O governo do estado de São Paulo sancionou no começo deste mês a Lei nº 17.645/2023, que institui a Política Estadual de Trabalho com Apoio para Pessoas com Deficiência.

A lei prevê que haja mediação para a inclusão de pessoas com deficiência no mercado de trabalho, promovendo a capacitação segundo as suas potencialidades e auxiliando empregadores no processo de inclusão.

Também há previsão de remuneração e benefícios iguais aos de pessoas sem deficiência que desempenham a mesma função.

Segundo Marcos da Costa, Secretário da Secretaria de Estado dos Direitos da Pessoa com Deficiência, a lei amplia a base legal para avançar em programas de empregabilidade e empreendedorismo como os Polos de Empregabilidade Assistiva, que buscam apoiar a pessoa com deficiência na busca por emprego.

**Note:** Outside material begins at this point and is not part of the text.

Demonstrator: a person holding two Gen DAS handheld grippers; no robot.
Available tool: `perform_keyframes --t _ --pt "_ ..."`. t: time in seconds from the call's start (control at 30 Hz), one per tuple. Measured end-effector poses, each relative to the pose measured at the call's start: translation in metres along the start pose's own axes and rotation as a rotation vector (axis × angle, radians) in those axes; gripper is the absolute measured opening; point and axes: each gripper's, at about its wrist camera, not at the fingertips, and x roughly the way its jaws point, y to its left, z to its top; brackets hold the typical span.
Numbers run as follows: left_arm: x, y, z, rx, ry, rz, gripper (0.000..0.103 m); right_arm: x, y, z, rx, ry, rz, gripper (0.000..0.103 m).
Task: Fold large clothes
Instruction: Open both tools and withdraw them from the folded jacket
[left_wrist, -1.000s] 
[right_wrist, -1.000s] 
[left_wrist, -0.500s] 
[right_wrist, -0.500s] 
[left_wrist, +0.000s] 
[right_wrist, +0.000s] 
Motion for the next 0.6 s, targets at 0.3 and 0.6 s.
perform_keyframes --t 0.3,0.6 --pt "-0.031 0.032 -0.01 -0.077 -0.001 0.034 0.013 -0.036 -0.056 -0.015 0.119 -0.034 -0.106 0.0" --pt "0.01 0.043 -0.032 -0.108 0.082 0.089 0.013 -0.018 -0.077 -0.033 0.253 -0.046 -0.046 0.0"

Marco Pellegrini é o primeiro usuário do emprego apoiado no Brasil. Ele é tetraplégico e recebeu a metodologia no início da década de 90, após levar um tiro na porta da sua casa - Gabriel Cabral - 24.fev.2023/Folhapress

Entre os serviços disponíveis estão cursos para capacitação e avaliação das habilidades dos candidatos, além do cadastro para vagas e auxílio a empresas na identificação de adequações necessárias para superar barreiras à atuação da pessoa com deficiência.

Pessoas e empresas podem procurar um dos Polos de Empregabilidade Inclusiva do estado e encontrar mais informações no site do programa Meu Emprego Inclusivo.

A sanção da lei ocorre em um cenário de baixa empregabilidade de pessoas com deficiência. Dados do IBGE (Instituto Brasileiro de Geografia e Estatística) relativos a 2019 mostram que 7 a cada 10 pessoas com deficiência em busca de emprego estavam fora do mercado de trabalho, e que a média salarial era R$ 1.000 menor que a de pessoas sem deficiência.

Thaís Dumêt Faria, oficial técnica em Princípios e Direitos Fundamentais no Trabalho para América Latina e Caribe da OIT (Organização Internacional do Trabalho), opina que a lei é um grande avanço, inclusive por fomentar a educação inclusiva.

"O Estado ter aprovado essa lei e agora ter a obrigação de executá-la com outras instituições de formação e de emprego é um avanço muito grande, demonstra prioridade e abre possibilidade para as pessoas com deficiência que não tiveram acesso à educação e formação profissional poderem começar neste processo", declara a especialista.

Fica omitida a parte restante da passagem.